• _DIRECTIONS FOR THIS TASK_:
Look through the material below. Return exactly the lines from the one with "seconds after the" through the one with "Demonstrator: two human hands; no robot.", both included.
____________________
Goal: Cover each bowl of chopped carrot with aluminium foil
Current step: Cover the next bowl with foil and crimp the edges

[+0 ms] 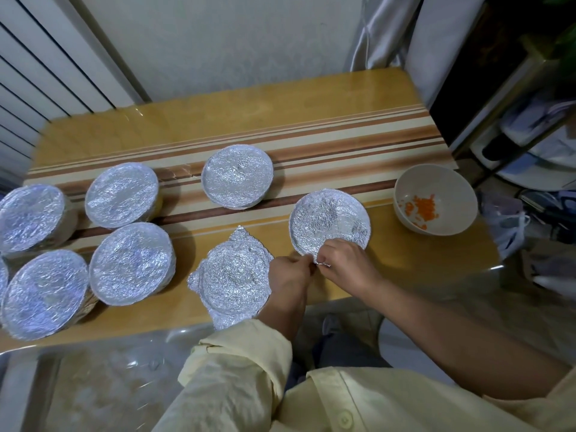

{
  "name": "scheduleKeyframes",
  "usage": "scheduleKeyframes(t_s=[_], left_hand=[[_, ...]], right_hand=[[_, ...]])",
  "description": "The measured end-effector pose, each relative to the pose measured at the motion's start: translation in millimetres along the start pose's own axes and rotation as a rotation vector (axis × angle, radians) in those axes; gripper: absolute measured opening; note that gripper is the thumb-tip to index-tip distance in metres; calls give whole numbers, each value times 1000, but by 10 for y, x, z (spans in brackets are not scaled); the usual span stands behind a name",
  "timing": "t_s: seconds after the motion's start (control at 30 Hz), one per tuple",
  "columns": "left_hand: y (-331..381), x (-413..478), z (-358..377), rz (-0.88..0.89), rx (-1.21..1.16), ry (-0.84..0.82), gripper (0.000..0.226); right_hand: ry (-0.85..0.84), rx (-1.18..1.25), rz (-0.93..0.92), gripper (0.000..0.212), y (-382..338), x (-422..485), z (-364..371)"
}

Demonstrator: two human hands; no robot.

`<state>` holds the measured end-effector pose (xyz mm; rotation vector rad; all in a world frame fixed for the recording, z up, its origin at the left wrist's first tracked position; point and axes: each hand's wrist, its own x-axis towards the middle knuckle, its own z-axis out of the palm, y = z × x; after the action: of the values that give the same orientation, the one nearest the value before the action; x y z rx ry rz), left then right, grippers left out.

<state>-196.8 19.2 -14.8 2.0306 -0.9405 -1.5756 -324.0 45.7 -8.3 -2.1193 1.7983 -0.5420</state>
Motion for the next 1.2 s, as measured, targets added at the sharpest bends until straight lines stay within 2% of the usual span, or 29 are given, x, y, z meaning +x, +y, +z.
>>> scheduleKeyframes(t_s=[0.13, 0.27, 0.37, 0.47, 0.67, 0.83, 1.07, 1.2], left_hand=[[23, -76, -30, -70, -75, -10, 31], [53, -26, -16, -56, -34, 24, 30], [94, -10, -12, -17, 53, 27, 21], [107, 44, -33, 17, 109, 2, 31], [131, 182, -96, 51, 172, -7, 22], [-40, 123, -23, 30, 91, 17, 53], [10, 110, 56, 38, 122, 1, 33], [-32, 117, 46, 58, 149, -19, 44]], right_hand=[[-13, 9, 1, 23, 14, 7, 6], [-22, 27, 2, 23, 10, 12, 16], [-20, 41, 6, 22, 14, 35, 6], [-33, 45, -14, 21, 30, 21, -19], [-34, -14, -44, 28, 77, -45, -38], [0, 3, -36, 22, 18, 10, -12], [-14, 28, -14, 22, 26, 27, -23], [-4, 32, -15, 22, 24, 28, -11]])
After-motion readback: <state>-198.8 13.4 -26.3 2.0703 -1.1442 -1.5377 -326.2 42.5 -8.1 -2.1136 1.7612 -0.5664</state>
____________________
• _OUTPUT FOR THIS TASK_:
  "timing": "t_s: seconds after the motion's start (control at 30 Hz), one per tuple",
  "columns": "left_hand: y (-331..381), x (-413..478), z (-358..377), rz (-0.88..0.89), rx (-1.21..1.16), ry (-0.84..0.82), gripper (0.000..0.226); right_hand: ry (-0.85..0.84), rx (-1.18..1.25), rz (-0.93..0.92), gripper (0.000..0.212), y (-382..338), x (-422..485), z (-364..371)"
}

Demonstrator: two human hands; no robot.

The given answer completes the exercise.